#### Brief
The response should be an exact transcription of the data below, free of images.

#### Source data

((

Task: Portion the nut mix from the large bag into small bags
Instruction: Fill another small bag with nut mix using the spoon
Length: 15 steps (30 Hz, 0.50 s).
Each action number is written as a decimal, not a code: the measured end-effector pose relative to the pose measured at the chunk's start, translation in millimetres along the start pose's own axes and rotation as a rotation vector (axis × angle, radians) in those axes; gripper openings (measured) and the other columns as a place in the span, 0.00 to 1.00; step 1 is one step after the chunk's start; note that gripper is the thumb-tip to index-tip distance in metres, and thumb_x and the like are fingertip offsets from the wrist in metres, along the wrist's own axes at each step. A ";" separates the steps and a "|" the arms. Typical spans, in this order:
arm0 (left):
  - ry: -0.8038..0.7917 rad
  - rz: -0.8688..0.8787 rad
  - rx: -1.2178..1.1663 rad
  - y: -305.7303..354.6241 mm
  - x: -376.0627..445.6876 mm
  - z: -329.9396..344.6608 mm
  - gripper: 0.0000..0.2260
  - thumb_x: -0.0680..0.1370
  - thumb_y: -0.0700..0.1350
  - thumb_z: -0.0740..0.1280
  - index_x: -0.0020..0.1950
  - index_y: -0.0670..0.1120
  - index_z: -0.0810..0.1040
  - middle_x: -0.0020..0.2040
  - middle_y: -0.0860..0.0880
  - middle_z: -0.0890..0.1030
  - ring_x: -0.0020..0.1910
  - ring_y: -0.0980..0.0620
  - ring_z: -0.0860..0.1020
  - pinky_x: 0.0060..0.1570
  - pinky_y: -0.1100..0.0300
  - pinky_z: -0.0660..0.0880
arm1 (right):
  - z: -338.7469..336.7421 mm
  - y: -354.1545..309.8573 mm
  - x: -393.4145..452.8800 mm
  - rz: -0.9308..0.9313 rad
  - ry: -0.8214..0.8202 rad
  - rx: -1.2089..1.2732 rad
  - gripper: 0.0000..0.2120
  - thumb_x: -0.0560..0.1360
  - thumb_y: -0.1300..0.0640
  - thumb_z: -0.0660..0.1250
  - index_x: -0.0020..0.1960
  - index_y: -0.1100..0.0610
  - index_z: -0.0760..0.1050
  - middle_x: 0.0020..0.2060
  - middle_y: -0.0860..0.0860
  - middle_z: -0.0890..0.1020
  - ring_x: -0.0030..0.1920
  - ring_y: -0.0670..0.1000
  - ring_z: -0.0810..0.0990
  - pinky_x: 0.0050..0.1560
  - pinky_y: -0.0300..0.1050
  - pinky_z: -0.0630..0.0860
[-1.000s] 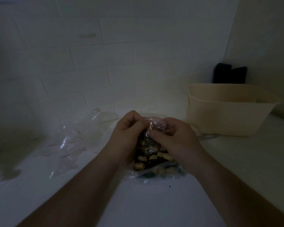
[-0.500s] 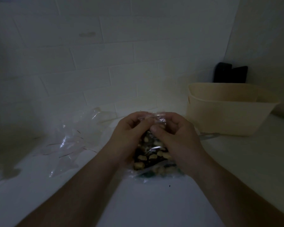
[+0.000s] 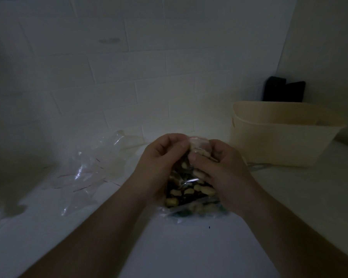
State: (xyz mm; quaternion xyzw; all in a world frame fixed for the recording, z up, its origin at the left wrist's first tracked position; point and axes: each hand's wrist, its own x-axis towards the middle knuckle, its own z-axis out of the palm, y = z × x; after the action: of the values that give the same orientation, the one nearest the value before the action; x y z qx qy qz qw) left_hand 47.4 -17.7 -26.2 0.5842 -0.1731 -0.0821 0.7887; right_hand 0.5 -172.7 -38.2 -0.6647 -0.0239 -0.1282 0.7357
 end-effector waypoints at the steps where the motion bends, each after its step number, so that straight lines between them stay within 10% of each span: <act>1: -0.005 -0.016 -0.010 -0.9 0.0 -0.5 0.13 0.80 0.43 0.72 0.60 0.36 0.81 0.59 0.33 0.83 0.57 0.34 0.83 0.64 0.38 0.77 | 0.1 0.0 0.0 0.001 -0.005 0.022 0.16 0.70 0.54 0.77 0.55 0.58 0.81 0.50 0.55 0.87 0.54 0.58 0.87 0.60 0.67 0.81; 9: 0.005 0.064 -0.013 -2.9 1.6 -2.5 0.08 0.73 0.47 0.77 0.47 0.45 0.84 0.49 0.31 0.83 0.49 0.36 0.80 0.54 0.40 0.74 | -2.7 -0.6 -2.1 -0.004 -0.098 -0.076 0.10 0.74 0.66 0.76 0.53 0.55 0.85 0.47 0.54 0.89 0.50 0.54 0.88 0.52 0.51 0.81; 15: -0.099 0.018 0.111 -6.3 2.4 -6.5 0.18 0.77 0.47 0.72 0.62 0.38 0.79 0.60 0.35 0.84 0.59 0.34 0.83 0.61 0.42 0.79 | -6.8 -8.6 -1.5 -0.092 -0.034 -0.091 0.15 0.75 0.64 0.75 0.59 0.52 0.85 0.50 0.53 0.89 0.53 0.55 0.88 0.59 0.61 0.82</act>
State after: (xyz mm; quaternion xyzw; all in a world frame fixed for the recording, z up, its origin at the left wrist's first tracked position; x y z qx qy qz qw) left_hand 52.5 -14.6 -33.4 0.6208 -0.2214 -0.0938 0.7462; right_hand -3.8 -179.8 -31.0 -0.6978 -0.0611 -0.1514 0.6975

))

#### Solved exercise
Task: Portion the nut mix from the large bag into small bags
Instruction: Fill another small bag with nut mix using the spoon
Length: 15 steps (30 Hz, 0.50 s).
Each action number is written as a decimal, not a code: the measured end-effector pose relative to the pose measured at the chunk's start, translation in millimetres along the start pose's own axes and rotation as a rotation vector (axis × angle, radians) in those axes; gripper openings (measured) and the other columns as a place in the span, 0.00 to 1.00; step 1 is one step after the chunk's start; note that gripper is the thumb-tip to index-tip distance in metres, and thumb_x and the like are fingertip offsets from the wrist in metres, along the wrist's own axes at each step. A ";" separates the steps and a "|" the arms. Typical spans, in this order:
arm0 (left):
  - ry: -0.8038..0.7917 rad
  - rz: -0.8688..0.8787 rad
  - rx: -1.2178..1.1663 rad
  - y: -305.7303..354.6241 mm
  - x: -376.0627..445.6876 mm
  - z: -329.9396..344.6608 mm
  - gripper: 0.0000..0.2260
  - thumb_x: -0.0680..0.1370
  - thumb_y: -0.0700..0.1350
  - thumb_z: -0.0740..0.1280
  - index_x: -0.0020..0.1950
  - index_y: -0.0670..0.1120
  - index_z: -0.0810..0.1040
  - middle_x: -0.0020..0.2040
  - middle_y: -0.0860..0.0880
  - middle_z: -0.0890..0.1030
  - ring_x: -0.0020..0.1910
  - ring_y: -0.0980..0.0620
  - ring_z: -0.0860..0.1020
  - pinky_x: 0.0060..0.1570
  - pinky_y: -0.1100..0.0300
  - pinky_z: -0.0660..0.0880
arm1 (right):
  - z: -338.7469..336.7421 mm
  - y: -354.1545..309.8573 mm
  - x: -393.4145..452.8800 mm
  - rz: -0.9308..0.9313 rad
  - ry: -0.8214..0.8202 rad
  - rx: -1.2089..1.2732 rad
  - gripper: 0.0000..0.2120
  - thumb_x: -0.0560..0.1360
  - thumb_y: -0.1300..0.0640
  - thumb_z: -0.0660..0.1250
  - index_x: -0.0020..0.1960
  - index_y: -0.1100..0.0610
  - index_z: -0.0760..0.1050
  - middle_x: 0.0020..0.2060
  - middle_y: -0.0860..0.0860
  - middle_z: -0.0890..0.1020
  - ring_x: -0.0030..0.1920
  - ring_y: -0.0670..0.1000
  - ring_z: -0.0810..0.0990
  - pinky_x: 0.0050..0.1560
  - pinky_y: -0.0300..0.1050
  - pinky_z: -0.0630..0.0860
[-1.000s] 
[-0.500s] 
[+0.000s] 
State: (xyz mm; quaternion xyzw; all in a world frame fixed for the recording, z up, its origin at the left wrist's first tracked position; point and axes: each hand's wrist, its own x-axis towards the middle knuckle, its own z-axis out of the palm, y = z × x; after the action: of the values that give the same orientation, the one nearest the value before the action; x y z qx qy qz qw) left_hand 47.4 -17.7 -26.2 0.5842 -0.1731 -0.0821 0.7887; right_hand 0.5 -172.7 -38.2 -0.6647 -0.0239 -0.1282 0.7357
 end-effector waypoints at the steps where the motion bends, each after its step number, so that straight lines between them stay within 10% of each span: <act>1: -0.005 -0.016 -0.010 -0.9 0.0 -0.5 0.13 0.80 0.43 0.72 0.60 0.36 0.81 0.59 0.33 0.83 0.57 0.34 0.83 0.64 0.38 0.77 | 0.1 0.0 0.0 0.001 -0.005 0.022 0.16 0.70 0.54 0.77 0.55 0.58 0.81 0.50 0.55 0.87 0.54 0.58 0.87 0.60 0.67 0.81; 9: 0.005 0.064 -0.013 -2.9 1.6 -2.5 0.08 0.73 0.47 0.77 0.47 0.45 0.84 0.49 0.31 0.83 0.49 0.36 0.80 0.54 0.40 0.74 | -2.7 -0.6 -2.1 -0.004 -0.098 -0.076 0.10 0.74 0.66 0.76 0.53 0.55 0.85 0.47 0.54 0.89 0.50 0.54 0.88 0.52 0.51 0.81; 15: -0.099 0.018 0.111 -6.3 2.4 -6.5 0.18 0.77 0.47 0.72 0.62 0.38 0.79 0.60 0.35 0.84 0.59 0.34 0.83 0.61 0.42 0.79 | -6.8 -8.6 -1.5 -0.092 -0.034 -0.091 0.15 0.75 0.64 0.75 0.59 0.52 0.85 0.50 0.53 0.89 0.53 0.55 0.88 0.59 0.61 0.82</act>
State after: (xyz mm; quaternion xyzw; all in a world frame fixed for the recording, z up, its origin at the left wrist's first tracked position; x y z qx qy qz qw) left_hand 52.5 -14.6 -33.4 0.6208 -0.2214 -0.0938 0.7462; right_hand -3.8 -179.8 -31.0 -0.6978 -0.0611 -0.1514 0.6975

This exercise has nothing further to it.